Miraba tontamente la tele. En el anuncio, de un coche, cuando el famoso imagen de la marca dice algo así como rompe tus límites o no te pongas límites, un muro salta por los aires y la vista se asoma a un paisaje abierto que da un poco de vertiguillo.

La frase desató el monólogo. ¿Cómo que no te pongas límites si hablamos de un coche? Valiente tontería. ¿Qué dirá la DGT? ¿O se refiere a los límites para comprarlo? Preguntas retóricas, por supuesto.

La frase es de esas afirmaciones que se presentan como indiscutibles y sirven para todo, es decir, peligrosa. ¿Tener límites es inconveniente, conformista y cobarde, poco atractivo? Por ahí va la cosa.
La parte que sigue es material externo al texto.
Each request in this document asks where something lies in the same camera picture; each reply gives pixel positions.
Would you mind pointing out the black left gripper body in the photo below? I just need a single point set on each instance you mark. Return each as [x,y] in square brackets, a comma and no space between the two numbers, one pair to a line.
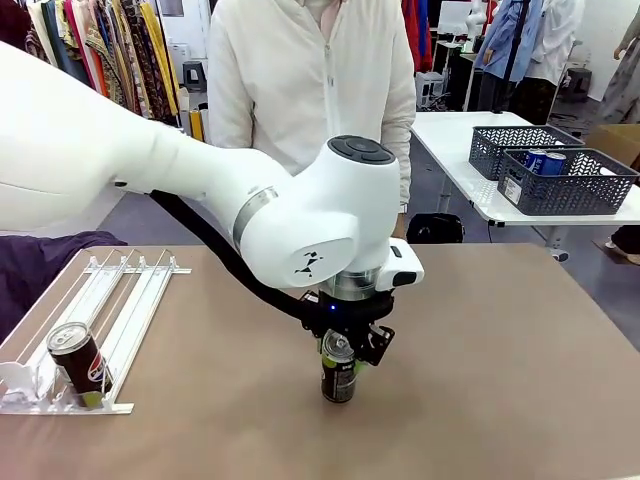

Yo quiero a mis límites. A los que venían de serie y los que he ido marcado después. Me llevó su tiempo aceptar los primeros, qué más hubiera querido que poder recorrer un pasillo dando volteretas laterales o cantar bien, por poner dos ejemplos banales, y hacer hueco a los que van llegando con los años, que tienen la ventaja de se ahorran el tiempo de las presentaciones, se instalan y ya.

Definir los segundos tampoco ha sido tarea fácil. Mi experiencia es que lo más habitual es que una aprenda dónde poner exactamente la valla cuando alguna intromisión en lo que podía parecer un espacio abierto ha tenido consecuencias no deseadas, no previamente. Cuando se desvela que otra frase célebre, lo que no te mata te hace más fuerte, tampoco tiene un pase, porque lo que no te mata puede dejarte peor de lo que estabas.

No estoy para prescindir de mis límites. En el espacio que rodean me dan abrigo y consistencia, sé cómo funciono, qué me sienta bien, qué se me indigesta y cómo proceder. Como las fronteras de un país.